The underlying action arises out of plaintiff Daniel K. Scheingold's complaint against the United States, filed on May 4, 2000, for abatement of a penalty of $1,852,312 assessed against him for failure to collect, account for, and remit the employment taxes of IE, Inc. for the last three quarters of 1995, all four quarters of 1996, and the second and third quarters of 1997. (Scheingold Compl.) Plaintiff Scheingold also seeks judgment in the amount of $100, and attorney's fees and costs. (Id.) On October 6, 2000, the United States filed a counterclaim against Mr. Scheingold seeking outstanding tax liability in the amount of $1,883,307.95, plus statutory interest. (USA Answer Compl., at 5-6.)

On October 20, 2000, the United States filed a third-party complaint against Mr. Trueblood, asserting that he is liable for a penalty equal to the amount of tax not collected, accounted for, and paid over from IE, Inc., to the IRS. (USA Third Party Compl.) The United States seeks $100 in the event it is found liable to Mr. Scheingold, as well as $1,190,676.78, representing the amount "equal to the income and employment taxes which were required to be withheld from the wages of the employees of IE, Inc[.] for all four quarters of 1996 and the second quarter of 1997 that were not collected, accounted for or paid over when due." (Id. ¶ 8.) The United States also seek $17,479.92 in interest on the liability, assessed on March 29, 1999, for a total judgment of $1,208,156.70. (Id. ¶¶ 10, 18.) On November 26, 2001, Mr. Trueblood filed the instant motion for summary judgment against third-party plaintiff United States. On March 8, 2002, this Court heard oral argument.

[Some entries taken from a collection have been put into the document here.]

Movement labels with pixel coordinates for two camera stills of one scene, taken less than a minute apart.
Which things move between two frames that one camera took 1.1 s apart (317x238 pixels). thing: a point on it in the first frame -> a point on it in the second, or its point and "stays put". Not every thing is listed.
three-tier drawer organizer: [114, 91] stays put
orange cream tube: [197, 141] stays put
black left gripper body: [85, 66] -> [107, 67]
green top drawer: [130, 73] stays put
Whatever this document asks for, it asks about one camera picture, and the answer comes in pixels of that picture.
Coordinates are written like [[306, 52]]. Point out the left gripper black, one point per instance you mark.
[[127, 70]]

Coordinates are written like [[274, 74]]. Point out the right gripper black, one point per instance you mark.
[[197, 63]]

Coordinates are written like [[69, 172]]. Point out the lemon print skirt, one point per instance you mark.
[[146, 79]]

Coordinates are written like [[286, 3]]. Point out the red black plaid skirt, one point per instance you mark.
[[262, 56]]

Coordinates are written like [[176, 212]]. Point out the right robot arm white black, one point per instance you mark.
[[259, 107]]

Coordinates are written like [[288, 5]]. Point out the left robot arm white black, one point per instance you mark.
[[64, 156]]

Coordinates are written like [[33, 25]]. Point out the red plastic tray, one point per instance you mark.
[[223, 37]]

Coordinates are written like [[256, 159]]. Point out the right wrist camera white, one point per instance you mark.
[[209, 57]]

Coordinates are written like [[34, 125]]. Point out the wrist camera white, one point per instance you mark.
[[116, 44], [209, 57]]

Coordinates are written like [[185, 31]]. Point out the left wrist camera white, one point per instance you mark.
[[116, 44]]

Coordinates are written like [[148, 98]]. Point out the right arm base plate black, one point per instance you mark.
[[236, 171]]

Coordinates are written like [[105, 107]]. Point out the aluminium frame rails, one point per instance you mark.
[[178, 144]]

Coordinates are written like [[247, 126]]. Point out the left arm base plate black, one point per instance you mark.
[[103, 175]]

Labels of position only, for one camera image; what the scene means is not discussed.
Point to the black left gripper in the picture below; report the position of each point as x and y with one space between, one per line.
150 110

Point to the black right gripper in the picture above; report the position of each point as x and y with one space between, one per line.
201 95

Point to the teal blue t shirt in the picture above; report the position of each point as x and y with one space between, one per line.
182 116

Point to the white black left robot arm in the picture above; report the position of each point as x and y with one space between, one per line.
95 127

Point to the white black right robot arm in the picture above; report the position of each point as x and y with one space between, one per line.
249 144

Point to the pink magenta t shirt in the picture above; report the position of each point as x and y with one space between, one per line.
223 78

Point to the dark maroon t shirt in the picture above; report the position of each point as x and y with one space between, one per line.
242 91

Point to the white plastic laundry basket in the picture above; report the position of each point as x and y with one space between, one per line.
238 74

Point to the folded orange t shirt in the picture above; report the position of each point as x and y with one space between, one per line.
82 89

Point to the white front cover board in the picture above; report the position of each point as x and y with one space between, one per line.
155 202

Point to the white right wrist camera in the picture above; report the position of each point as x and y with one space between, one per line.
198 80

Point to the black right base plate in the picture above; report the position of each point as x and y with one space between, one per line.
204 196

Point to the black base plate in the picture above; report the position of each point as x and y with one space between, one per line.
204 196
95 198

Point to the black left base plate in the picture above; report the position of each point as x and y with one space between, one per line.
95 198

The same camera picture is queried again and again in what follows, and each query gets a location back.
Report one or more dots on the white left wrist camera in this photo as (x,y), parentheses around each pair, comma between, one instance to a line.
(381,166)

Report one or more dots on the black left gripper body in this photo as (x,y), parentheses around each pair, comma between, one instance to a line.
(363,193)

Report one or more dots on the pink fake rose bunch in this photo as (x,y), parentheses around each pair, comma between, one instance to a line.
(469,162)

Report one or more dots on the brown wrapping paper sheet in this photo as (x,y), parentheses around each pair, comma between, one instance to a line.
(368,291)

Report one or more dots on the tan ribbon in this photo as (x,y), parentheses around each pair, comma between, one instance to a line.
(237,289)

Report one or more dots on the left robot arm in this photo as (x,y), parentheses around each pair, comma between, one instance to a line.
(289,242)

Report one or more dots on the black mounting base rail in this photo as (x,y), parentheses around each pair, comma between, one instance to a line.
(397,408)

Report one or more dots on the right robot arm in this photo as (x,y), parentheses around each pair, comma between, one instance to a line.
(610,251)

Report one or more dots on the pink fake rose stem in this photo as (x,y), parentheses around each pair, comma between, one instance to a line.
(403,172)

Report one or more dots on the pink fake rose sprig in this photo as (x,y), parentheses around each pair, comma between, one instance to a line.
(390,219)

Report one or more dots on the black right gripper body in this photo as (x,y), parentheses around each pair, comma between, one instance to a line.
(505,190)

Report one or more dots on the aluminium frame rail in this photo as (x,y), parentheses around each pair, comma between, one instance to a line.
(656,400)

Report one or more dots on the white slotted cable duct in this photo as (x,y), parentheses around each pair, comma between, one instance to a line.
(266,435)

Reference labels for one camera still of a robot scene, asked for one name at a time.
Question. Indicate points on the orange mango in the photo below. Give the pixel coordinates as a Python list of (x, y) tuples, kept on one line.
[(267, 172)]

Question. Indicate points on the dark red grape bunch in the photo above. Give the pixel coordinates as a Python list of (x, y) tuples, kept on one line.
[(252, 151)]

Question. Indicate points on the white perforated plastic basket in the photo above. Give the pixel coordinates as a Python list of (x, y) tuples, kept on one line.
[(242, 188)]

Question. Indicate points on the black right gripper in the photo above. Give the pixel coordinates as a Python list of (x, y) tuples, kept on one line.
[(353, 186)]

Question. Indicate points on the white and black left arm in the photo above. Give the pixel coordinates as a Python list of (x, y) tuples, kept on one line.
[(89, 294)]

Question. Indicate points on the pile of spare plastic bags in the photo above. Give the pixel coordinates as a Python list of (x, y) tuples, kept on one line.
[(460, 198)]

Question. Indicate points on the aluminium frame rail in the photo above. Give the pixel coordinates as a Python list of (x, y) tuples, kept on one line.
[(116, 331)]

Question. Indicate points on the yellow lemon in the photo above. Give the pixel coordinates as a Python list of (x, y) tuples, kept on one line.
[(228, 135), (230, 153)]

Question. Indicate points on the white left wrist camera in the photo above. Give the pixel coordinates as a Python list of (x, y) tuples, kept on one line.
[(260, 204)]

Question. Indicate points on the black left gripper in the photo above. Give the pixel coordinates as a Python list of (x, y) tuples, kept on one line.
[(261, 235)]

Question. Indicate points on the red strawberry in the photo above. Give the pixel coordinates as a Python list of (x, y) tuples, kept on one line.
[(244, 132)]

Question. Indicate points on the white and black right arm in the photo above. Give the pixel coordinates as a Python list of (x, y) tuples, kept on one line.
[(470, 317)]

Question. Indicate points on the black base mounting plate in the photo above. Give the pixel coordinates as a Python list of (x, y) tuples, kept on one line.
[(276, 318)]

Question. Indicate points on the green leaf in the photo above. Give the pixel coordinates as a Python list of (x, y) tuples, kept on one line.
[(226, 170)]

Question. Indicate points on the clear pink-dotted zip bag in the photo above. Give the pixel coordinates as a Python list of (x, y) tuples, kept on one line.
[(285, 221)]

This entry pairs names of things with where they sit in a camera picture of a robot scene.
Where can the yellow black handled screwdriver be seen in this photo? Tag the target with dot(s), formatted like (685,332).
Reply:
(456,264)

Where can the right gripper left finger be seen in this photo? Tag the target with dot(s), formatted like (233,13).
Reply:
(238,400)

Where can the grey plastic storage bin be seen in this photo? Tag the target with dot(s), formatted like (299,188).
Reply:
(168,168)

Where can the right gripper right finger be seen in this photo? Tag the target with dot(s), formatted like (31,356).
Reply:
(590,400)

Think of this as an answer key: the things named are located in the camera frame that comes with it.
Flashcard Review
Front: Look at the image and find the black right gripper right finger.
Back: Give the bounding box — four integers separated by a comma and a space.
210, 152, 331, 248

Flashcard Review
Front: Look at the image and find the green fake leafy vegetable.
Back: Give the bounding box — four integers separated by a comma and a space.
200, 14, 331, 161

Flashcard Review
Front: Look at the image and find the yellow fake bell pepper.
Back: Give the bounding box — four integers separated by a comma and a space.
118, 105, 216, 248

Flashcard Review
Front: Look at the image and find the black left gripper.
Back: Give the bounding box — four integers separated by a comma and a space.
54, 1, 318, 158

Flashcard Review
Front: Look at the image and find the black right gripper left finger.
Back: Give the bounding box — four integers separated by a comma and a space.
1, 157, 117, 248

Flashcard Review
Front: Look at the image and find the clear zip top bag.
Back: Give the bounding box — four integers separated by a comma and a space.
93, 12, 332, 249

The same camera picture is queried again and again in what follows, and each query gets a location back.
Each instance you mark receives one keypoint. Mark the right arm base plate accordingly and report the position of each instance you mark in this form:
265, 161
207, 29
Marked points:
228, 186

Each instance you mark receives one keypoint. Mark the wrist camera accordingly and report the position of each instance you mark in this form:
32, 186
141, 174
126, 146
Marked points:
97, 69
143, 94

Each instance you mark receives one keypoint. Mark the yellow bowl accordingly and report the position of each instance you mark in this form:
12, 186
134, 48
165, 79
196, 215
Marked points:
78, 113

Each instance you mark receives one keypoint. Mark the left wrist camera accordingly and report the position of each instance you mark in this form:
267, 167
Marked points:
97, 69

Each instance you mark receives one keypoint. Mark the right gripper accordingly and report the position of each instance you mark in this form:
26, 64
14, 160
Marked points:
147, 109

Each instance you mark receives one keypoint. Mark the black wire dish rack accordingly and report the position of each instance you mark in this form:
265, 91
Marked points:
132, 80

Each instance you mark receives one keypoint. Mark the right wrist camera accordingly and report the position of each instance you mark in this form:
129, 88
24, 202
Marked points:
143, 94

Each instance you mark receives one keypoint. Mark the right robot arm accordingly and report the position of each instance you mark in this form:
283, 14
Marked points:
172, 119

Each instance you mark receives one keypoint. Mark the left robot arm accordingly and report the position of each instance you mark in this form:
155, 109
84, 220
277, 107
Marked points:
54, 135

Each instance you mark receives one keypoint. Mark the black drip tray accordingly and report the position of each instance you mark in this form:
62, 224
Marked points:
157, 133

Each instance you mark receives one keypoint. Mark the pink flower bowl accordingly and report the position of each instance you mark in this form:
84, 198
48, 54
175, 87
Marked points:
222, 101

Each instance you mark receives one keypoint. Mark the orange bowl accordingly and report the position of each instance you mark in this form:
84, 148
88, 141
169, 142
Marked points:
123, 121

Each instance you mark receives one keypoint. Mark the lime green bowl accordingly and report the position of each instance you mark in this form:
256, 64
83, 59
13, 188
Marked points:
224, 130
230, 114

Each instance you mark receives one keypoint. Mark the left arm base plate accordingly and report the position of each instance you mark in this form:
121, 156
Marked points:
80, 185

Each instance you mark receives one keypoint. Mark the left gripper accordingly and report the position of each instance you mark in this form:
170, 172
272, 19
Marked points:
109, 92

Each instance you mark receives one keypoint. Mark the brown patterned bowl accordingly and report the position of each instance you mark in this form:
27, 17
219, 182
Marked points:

The United States also filed a third-party complaint against third-party defendant IE, Inc., President John Orem on October 20, 2000.

DISCUSSION I. Summary Judgment Standard

A court may grant summary judgment only when the materials of record "show that there is no genuine issue as to any material fact and that the moving party is entitled to judgment as a matter of law." Fed.R.Civ.P. 56(c). In deciding whether there is a disputed issue of material fact the court must view the evidence in favor of the non-moving party by extending any reasonable favorable inference to that party. See Aman v. Cort Furniture Rental Corp., 85 F.3d 1074, 1080-81 (3d Cir. 1996); Meyer v. Riegel Prods. Corp., 720 F.2d 303, 307 n. 2 (3d Cir. 1983), cert.denied, 465 U.S. 1091 (1984). The threshold inquiry is whether there are "any genuine factual issues that properly can be resolved only by a finder of fact because they may reasonably be resolved in favor of either party." Anderson v. Liberty Lobby, Inc., 477 U.S. 242, 250 (1986).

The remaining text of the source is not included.